* [What is needed] Output the line containing "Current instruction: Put" and each line after it through the end of the data, exactly as written, with pictures left out.

* [Provided material]
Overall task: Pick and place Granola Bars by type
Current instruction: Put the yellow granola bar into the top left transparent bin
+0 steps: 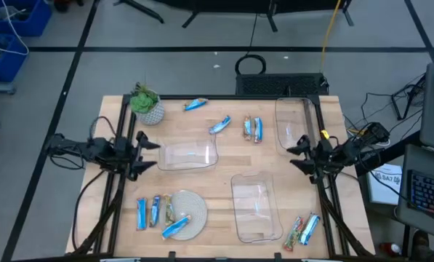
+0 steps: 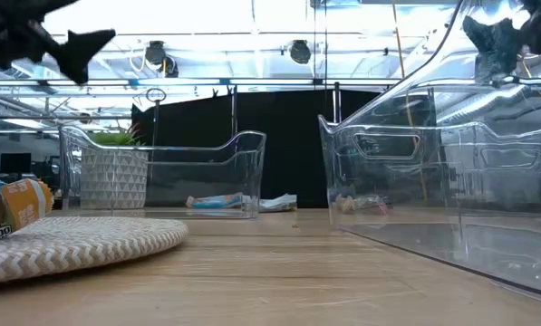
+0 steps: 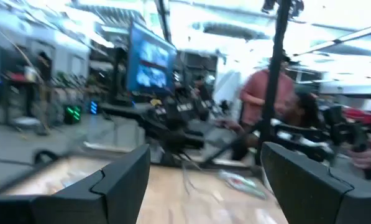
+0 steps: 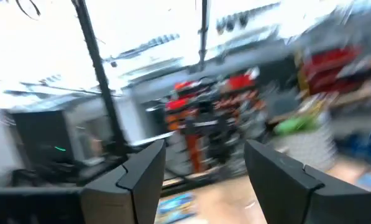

* [Result of this task]
Current instruction: Put the yellow granola bar into the top left transparent bin
+0 steps: 
+0 steps: 
+0 steps: 
+0 steps: 

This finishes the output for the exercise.